Work instructions
Locate each line in the records containing "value". Copy it.

Material supplied
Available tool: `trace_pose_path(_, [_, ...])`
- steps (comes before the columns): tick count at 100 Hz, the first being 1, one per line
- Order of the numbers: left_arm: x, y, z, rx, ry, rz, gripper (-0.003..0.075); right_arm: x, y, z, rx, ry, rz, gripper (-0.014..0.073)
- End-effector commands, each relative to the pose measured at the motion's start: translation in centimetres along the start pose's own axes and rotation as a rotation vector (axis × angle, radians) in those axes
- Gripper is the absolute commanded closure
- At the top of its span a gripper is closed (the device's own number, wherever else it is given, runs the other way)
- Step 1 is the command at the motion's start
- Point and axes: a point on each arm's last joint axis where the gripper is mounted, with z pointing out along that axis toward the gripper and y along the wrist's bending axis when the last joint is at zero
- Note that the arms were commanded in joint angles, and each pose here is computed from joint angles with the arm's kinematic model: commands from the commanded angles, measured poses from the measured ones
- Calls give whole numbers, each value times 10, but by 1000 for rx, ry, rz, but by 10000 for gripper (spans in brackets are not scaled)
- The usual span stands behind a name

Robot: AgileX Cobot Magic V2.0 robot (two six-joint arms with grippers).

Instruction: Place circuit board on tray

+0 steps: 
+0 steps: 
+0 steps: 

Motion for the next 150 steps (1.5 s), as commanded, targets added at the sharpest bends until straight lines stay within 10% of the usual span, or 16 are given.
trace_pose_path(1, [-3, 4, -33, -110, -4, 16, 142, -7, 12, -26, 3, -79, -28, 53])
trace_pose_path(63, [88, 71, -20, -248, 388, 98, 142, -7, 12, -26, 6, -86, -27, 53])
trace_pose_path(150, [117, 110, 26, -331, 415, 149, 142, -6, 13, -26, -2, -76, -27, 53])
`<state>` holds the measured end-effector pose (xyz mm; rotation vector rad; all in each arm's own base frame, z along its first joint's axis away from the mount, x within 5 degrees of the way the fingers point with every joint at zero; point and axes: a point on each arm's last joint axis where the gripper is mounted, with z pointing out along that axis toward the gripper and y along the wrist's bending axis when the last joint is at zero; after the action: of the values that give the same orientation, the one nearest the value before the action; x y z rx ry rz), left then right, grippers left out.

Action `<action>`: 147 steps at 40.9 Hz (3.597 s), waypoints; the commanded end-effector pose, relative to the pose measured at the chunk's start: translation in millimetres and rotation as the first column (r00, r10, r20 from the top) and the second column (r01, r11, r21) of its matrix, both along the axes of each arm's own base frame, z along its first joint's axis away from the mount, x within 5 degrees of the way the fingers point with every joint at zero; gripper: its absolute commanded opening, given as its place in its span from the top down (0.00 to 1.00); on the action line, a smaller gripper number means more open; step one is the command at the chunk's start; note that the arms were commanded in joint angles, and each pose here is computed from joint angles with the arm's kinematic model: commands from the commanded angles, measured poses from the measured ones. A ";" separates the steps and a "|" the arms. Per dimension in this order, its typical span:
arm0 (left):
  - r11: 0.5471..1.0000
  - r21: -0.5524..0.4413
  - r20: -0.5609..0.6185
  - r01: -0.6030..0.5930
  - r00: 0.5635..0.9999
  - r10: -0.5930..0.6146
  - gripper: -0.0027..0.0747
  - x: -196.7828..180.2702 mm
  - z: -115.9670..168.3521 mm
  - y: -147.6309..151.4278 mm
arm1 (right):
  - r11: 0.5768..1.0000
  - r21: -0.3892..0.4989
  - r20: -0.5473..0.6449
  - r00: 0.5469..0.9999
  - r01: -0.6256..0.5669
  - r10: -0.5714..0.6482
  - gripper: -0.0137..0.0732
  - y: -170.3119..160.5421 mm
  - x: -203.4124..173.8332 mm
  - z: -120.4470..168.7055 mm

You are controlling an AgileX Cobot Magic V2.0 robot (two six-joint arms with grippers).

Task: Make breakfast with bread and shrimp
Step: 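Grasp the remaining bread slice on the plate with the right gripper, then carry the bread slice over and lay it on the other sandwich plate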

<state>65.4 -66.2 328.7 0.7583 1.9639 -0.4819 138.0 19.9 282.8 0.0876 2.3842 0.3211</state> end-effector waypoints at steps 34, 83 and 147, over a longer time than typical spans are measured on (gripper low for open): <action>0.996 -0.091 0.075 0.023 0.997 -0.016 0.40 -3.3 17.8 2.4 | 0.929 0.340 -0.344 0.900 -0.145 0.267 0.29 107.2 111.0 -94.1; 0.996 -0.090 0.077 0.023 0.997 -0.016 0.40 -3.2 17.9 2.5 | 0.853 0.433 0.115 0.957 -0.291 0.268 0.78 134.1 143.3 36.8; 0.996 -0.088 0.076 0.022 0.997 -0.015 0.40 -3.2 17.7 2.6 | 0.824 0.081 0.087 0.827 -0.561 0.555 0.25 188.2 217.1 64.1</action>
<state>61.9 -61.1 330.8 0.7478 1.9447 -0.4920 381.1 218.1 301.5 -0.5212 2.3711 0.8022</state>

Solved problem
- Calls give whole numbers, each value times 10, but by 1000 for rx, ry, rz, but by 10000 for gripper (spans in brackets are not scaled)
`<state>` holds the measured end-effector pose (xyz mm; rotation vector rad; all in each arm's own base frame, z along its first joint's axis away from the mount, x within 5 degrees of the way the fingers point with every joint at zero; point and axes: a point on each arm's last joint axis where the gripper is mounted, with z pointing out along that axis toward the gripper and y along the wrist's bending axis when the last joint is at zero; after the action: of the values that give the same orientation, the one nearest the value before the action; x y z rx ry rz), left then right, grippers left out.

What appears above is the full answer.